Prix Média

The Covid crisis has shown more than ever: we need excellent science journalism. The Prix Média supports media professionals with research contributions and prize money for exciting stories and innovative formats.

A scientific late-night show


The «Galactic Chloé Show» staged by EPFL student Chloé Carrière and celebrity guests is somewhere between a US talk show and a science documentary.  Her competition entry for the Prix Média Newcomer prize is an episode with astronaut Claude Nicollier and Nobel Prize winner Michel Mayor – as always in an intergalactic YouTube setting. 

29 July 2021

Author: Astrid Tomczak


Chloé Carrière, how did you get to hear about the PM Newcomer prize?

Mirko Bischofberger, head of communication at EPFL, sent me the call for entries.  He thought I met the requirements for submitting an entry.


How did you choose your topic?

I would like to share my interest in astrophysics and space travel with the public.  That’s why I founded Space@yourservice.  One example of our projects is «Astronomy on tap».  Students, experts and the public at large meet over a drink and talk about Mars missions, satellites and astronomy.  Unfortunately, these live events were no longer possible due to the Corona virus pandemic.  The «Galactic Chloé Show» on YouTube goes in a similar direction:  it’s a cross between traditional science communication and a late-night show with representatives of EPFL.  We launched the show at EPFL, but would like to also reach a broader audience with it in future.


How does science journalism differ from other forms of journalism?

I’m not primarily a journalist.

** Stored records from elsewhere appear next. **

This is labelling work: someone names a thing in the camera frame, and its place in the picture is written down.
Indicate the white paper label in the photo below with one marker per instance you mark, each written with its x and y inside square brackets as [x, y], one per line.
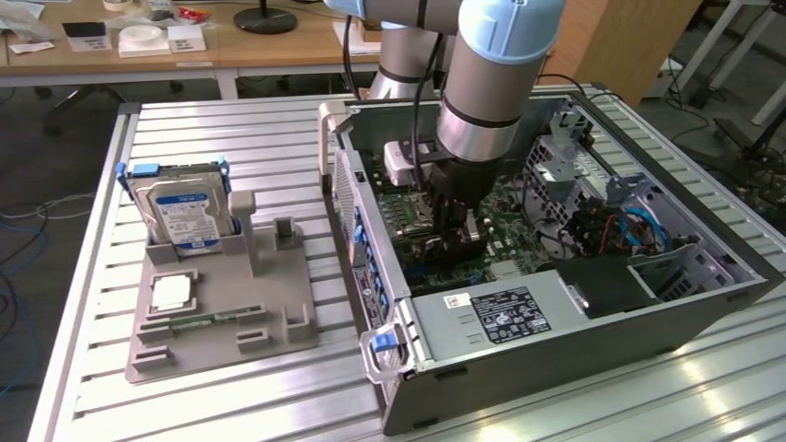
[30, 47]

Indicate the grey power supply unit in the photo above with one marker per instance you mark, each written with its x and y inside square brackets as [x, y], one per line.
[441, 340]

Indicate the silver chipset heatsink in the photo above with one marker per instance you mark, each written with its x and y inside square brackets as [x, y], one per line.
[505, 271]

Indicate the blue case latch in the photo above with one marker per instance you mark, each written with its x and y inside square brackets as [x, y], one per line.
[383, 344]

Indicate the black round lamp base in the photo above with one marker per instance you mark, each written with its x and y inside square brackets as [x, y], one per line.
[265, 20]

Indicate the hard disk with blue caddy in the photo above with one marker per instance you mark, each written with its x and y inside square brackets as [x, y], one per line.
[177, 216]

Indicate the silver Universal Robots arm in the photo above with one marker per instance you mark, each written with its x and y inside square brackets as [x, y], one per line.
[491, 92]

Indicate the white box with tape roll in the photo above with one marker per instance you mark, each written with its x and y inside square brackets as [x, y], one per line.
[144, 41]

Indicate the white labelled box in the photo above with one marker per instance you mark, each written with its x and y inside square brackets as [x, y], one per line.
[185, 39]

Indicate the metal disk bay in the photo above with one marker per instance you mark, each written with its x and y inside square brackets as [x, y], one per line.
[689, 269]

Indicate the perforated metal drive cage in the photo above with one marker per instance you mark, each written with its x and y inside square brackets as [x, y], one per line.
[561, 177]

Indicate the black equipment stand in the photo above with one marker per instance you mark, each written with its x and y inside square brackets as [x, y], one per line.
[736, 133]

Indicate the black chair base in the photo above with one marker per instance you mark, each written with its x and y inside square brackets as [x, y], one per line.
[66, 103]

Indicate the white box with black lid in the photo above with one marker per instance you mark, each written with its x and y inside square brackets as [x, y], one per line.
[85, 37]

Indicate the open dark grey PC case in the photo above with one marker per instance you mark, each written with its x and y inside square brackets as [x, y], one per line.
[552, 382]

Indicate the white paper stack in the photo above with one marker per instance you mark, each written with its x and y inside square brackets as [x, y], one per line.
[364, 43]

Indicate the wooden cabinet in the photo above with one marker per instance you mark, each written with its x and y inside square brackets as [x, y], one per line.
[625, 46]

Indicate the white table frame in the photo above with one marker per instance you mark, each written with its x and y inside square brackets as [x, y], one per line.
[768, 108]

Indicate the metal CPU socket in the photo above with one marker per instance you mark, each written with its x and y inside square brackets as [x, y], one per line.
[423, 212]

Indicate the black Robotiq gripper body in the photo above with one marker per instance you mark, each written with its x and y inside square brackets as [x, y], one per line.
[463, 184]

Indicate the wooden desk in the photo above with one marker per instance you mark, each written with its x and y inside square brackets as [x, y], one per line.
[276, 50]

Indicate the green RAM stick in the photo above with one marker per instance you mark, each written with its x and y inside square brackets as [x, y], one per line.
[196, 320]

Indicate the grey plastic parts rack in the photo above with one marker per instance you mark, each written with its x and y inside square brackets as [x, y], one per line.
[233, 285]

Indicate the green motherboard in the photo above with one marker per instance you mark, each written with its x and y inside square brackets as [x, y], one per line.
[521, 239]

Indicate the silver CPU chip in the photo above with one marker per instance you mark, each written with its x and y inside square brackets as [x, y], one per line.
[169, 294]

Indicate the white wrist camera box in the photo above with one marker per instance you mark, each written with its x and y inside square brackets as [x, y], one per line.
[399, 163]

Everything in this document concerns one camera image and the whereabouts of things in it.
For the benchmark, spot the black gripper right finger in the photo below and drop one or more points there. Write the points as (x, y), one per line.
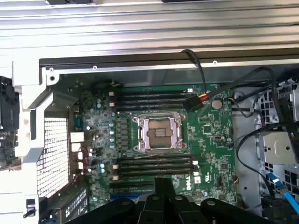
(180, 210)

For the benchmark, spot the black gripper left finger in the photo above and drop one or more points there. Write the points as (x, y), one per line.
(151, 210)

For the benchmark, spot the black expansion slot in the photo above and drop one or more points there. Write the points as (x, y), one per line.
(130, 186)

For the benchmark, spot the silver coin cell battery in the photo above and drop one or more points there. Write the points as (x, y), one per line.
(216, 104)

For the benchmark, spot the silver power supply unit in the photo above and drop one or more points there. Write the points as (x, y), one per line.
(70, 205)

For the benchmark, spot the open grey PC case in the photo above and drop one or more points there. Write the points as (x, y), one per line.
(140, 77)

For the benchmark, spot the black graphics card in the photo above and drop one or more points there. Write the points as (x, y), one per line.
(9, 105)

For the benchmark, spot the silver metal disk bay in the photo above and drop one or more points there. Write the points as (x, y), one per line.
(278, 144)

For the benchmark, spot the green Dell motherboard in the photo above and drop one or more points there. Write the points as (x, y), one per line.
(210, 140)

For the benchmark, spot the metal CPU socket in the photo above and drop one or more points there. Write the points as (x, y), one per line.
(160, 131)

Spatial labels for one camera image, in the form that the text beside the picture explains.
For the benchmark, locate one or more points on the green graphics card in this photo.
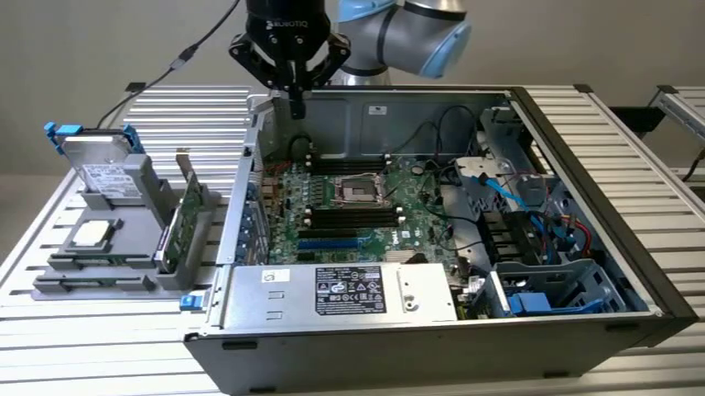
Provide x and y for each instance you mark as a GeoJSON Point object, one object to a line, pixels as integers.
{"type": "Point", "coordinates": [184, 214]}

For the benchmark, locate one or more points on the hard disk in blue carrier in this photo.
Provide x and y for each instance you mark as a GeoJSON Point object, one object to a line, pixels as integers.
{"type": "Point", "coordinates": [104, 165]}

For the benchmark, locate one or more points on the silver chipset heatsink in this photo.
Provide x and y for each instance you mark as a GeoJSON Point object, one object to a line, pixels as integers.
{"type": "Point", "coordinates": [405, 257]}

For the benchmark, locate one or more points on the blue-railed disk cage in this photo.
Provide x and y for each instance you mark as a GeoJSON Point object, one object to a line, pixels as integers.
{"type": "Point", "coordinates": [555, 288]}

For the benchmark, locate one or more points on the silver CPU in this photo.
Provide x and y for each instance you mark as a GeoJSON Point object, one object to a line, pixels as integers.
{"type": "Point", "coordinates": [96, 232]}

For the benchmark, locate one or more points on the black RAM slot bank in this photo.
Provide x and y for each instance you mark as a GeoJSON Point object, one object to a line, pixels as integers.
{"type": "Point", "coordinates": [347, 163]}
{"type": "Point", "coordinates": [355, 217]}

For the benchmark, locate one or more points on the black expansion slot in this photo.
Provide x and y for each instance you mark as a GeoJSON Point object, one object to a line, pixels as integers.
{"type": "Point", "coordinates": [327, 234]}

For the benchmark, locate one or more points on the grey power supply unit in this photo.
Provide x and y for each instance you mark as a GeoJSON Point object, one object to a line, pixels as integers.
{"type": "Point", "coordinates": [340, 295]}

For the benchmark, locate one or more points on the blue expansion slot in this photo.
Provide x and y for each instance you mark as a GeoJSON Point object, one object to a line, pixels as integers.
{"type": "Point", "coordinates": [327, 244]}

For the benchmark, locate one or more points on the blue case latch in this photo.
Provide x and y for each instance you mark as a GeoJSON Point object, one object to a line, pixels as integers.
{"type": "Point", "coordinates": [188, 301]}

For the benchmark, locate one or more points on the black case fan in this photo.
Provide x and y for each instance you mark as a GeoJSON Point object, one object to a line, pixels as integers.
{"type": "Point", "coordinates": [508, 235]}

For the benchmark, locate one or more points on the metal disk bay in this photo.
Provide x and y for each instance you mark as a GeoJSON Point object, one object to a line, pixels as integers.
{"type": "Point", "coordinates": [495, 173]}

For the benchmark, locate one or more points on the grey parts rack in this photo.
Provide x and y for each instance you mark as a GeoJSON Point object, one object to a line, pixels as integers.
{"type": "Point", "coordinates": [132, 231]}

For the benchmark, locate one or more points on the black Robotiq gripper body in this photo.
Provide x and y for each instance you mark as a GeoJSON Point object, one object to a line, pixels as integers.
{"type": "Point", "coordinates": [285, 29]}

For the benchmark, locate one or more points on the green motherboard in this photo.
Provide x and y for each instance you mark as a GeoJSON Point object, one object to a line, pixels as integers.
{"type": "Point", "coordinates": [407, 206]}

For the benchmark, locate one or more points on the metal slat side table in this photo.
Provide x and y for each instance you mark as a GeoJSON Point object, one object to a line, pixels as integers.
{"type": "Point", "coordinates": [682, 111]}

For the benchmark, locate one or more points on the open black PC case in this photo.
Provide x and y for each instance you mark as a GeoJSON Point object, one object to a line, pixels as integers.
{"type": "Point", "coordinates": [440, 354]}

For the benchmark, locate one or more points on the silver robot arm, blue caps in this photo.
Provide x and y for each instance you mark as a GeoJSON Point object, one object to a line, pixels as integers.
{"type": "Point", "coordinates": [407, 33]}

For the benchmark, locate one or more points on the metal CPU socket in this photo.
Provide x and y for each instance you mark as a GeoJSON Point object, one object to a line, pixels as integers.
{"type": "Point", "coordinates": [356, 189]}

But I would say: unlike political journalism, for example, one’s own point of view should not play a role in science journalism – because everyone refers to the scientific facts.  Moreover, science journalism should show how science shapes society.  On Covid-19, for example, politicians make certain decisions, but the bases for them are not always obvious.  It’s journalists’ task to bridge this knowledge gap.


«Science journalism should show how science shapes society.»


What can the «old hands» learn from you?

I always say that we can all learn from one other.  Traditional media are often not close enough to their audience and lack authenticity.  The new generation is trying to be closer to the audience – via social media but also through direct exchanges. 


What can you learn from the «old hands»?

Simply everything (laughs).  After all, I didn’t study journalism and I’m impressed time and again by the will to convey scientific information neutrally.  But in concrete terms:  for me, one big challenge is to get the attention of the audience.  So far, we reach mainly the EPFL community, but not many outside.  I have to learn to address a wider audience by designing an article or a video in such a way that people feel more challenged by what they see or read.


What would you do with the prize money if you were to win?

I have to discuss this with my team.  But I would like to use the money for market research, to find out what the audience would like to see, what kind of interaction, what kind of episodes.  And then I would also love to do live shows, interviews in front of an audience, so that an exchange really happens – as in the US shows.



Chloé Carrière (born 1998) graduated from EPFL with a bachelor’s degree in physics and is now studying for her master’s degree with a minor in aerospace engineering.  The Frenchwoman launched the “Galactic Chloé Show» at EPFL about 10 months ago.  In each 15-minute episode, she interviews a guest on a set decorated like a moon base station.  One of her most famous guests was Swiss astronaut Claude Nicollier, who explained the admissions procedure for the ESA.  In 2019, Carrière also launched the «Asclepios Mission», a simulation of a space expedition during which students are isolated in the Alps for 10 days and have to perform experiments.